Required work. Restate, word for word, each record that follows.

Supplied data.
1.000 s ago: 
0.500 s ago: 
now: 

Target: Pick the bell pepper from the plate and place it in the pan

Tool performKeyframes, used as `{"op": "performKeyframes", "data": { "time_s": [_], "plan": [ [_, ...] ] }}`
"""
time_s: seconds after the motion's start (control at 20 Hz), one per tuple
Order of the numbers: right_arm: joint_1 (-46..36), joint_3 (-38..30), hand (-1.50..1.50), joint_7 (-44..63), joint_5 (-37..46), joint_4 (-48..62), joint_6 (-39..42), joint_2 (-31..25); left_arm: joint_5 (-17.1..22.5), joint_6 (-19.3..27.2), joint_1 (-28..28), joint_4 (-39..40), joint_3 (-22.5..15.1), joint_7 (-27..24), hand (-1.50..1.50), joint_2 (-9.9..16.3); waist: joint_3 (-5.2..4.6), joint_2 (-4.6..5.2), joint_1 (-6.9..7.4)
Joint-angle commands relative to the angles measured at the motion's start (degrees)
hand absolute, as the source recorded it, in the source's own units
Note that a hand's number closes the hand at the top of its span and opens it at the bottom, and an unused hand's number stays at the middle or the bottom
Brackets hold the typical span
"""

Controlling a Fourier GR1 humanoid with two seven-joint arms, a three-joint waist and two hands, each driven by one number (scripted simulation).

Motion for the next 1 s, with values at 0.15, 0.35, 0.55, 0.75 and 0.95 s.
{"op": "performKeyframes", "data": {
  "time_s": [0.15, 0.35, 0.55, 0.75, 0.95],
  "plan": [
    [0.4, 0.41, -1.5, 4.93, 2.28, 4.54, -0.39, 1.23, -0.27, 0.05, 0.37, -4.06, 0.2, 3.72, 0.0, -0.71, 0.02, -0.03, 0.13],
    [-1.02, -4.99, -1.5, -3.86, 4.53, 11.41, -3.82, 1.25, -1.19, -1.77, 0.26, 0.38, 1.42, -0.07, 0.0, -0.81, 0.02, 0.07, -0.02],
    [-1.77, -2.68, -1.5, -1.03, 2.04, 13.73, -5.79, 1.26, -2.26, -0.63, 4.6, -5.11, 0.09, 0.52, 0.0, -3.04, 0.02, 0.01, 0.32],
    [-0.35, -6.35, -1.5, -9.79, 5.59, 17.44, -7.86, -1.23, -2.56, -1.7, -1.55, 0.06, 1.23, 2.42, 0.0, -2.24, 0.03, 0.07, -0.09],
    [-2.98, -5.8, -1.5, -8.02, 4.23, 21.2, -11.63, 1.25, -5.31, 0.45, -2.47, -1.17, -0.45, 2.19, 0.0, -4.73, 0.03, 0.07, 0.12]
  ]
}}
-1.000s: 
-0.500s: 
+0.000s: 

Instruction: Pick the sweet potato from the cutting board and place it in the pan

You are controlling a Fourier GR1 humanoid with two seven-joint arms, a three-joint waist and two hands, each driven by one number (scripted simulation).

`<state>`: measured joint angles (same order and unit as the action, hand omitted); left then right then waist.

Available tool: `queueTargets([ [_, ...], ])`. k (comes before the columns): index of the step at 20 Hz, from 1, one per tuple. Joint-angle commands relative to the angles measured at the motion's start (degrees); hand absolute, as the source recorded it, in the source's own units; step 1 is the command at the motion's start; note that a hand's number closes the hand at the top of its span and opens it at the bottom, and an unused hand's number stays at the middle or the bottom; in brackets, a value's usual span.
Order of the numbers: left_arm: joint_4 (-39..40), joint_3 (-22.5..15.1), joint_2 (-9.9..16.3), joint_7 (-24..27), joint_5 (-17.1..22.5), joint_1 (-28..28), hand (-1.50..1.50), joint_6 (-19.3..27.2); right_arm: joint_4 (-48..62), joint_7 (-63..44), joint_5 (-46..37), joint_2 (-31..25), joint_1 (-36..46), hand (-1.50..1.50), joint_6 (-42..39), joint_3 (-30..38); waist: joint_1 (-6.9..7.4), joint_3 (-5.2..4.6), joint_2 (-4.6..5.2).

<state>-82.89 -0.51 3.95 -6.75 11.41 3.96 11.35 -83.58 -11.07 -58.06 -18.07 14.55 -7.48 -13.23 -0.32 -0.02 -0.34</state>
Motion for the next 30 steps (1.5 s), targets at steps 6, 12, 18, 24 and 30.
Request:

Answer to this task.
1.000 s ago: 
0.500 s ago: 
now: 

Target: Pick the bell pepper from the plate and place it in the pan

Tool performKeyframes, used as `{"op": "performKeyframes", "data": { "time_s": [_], "plan": [ [_, ...] ] }}`
"""
time_s: seconds after the motion's start (control at 20 Hz), one per tuple
Order of the numbers: right_arm: joint_1 (-46..36), joint_3 (-38..30), hand (-1.50..1.50), joint_7 (-44..63), joint_5 (-37..46), joint_4 (-48..62), joint_6 (-39..42), joint_2 (-31..25); left_arm: joint_5 (-17.1..22.5), joint_6 (-19.3..27.2), joint_1 (-28..28), joint_4 (-39..40), joint_3 (-22.5..15.1), joint_7 (-27..24), hand (-1.50..1.50), joint_2 (-9.9..16.3); waist: joint_3 (-5.2..4.6), joint_2 (-4.6..5.2), joint_1 (-6.9..7.4)
Joint-angle commands relative to the angles measured at the motion's start (degrees)
hand absolute, as the source recorded it, in the source's own units
Note that a hand's number closes the hand at the top of its span and opens it at the bottom, and an unused hand's number stays at the middle or the bottom
Brackets hold the typical span
"""

Controlling a Fourier GR1 humanoid with two seven-joint arms, a three-joint waist and two hands, each driven by one number (scripted simulation).

Motion for the next 1 s, with values at 0.15, 0.35, 0.55, 0.75 and 0.95 s.
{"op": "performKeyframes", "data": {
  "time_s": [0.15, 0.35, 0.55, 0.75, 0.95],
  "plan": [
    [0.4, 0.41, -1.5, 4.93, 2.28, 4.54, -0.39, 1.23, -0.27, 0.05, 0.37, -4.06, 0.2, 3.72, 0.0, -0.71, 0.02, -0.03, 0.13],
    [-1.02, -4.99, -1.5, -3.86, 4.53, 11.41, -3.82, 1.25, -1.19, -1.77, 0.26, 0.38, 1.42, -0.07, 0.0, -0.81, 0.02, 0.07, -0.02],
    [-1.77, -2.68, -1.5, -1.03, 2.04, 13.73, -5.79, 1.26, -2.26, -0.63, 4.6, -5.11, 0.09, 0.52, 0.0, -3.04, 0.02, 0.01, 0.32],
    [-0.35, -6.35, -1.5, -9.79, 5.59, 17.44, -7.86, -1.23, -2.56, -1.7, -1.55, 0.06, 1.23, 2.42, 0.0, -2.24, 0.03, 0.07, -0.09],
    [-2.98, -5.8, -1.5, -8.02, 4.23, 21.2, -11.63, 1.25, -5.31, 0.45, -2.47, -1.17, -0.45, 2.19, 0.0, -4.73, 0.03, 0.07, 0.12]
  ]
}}
-1.000s: 
-0.500s: 
+0.000s: 

Instruction: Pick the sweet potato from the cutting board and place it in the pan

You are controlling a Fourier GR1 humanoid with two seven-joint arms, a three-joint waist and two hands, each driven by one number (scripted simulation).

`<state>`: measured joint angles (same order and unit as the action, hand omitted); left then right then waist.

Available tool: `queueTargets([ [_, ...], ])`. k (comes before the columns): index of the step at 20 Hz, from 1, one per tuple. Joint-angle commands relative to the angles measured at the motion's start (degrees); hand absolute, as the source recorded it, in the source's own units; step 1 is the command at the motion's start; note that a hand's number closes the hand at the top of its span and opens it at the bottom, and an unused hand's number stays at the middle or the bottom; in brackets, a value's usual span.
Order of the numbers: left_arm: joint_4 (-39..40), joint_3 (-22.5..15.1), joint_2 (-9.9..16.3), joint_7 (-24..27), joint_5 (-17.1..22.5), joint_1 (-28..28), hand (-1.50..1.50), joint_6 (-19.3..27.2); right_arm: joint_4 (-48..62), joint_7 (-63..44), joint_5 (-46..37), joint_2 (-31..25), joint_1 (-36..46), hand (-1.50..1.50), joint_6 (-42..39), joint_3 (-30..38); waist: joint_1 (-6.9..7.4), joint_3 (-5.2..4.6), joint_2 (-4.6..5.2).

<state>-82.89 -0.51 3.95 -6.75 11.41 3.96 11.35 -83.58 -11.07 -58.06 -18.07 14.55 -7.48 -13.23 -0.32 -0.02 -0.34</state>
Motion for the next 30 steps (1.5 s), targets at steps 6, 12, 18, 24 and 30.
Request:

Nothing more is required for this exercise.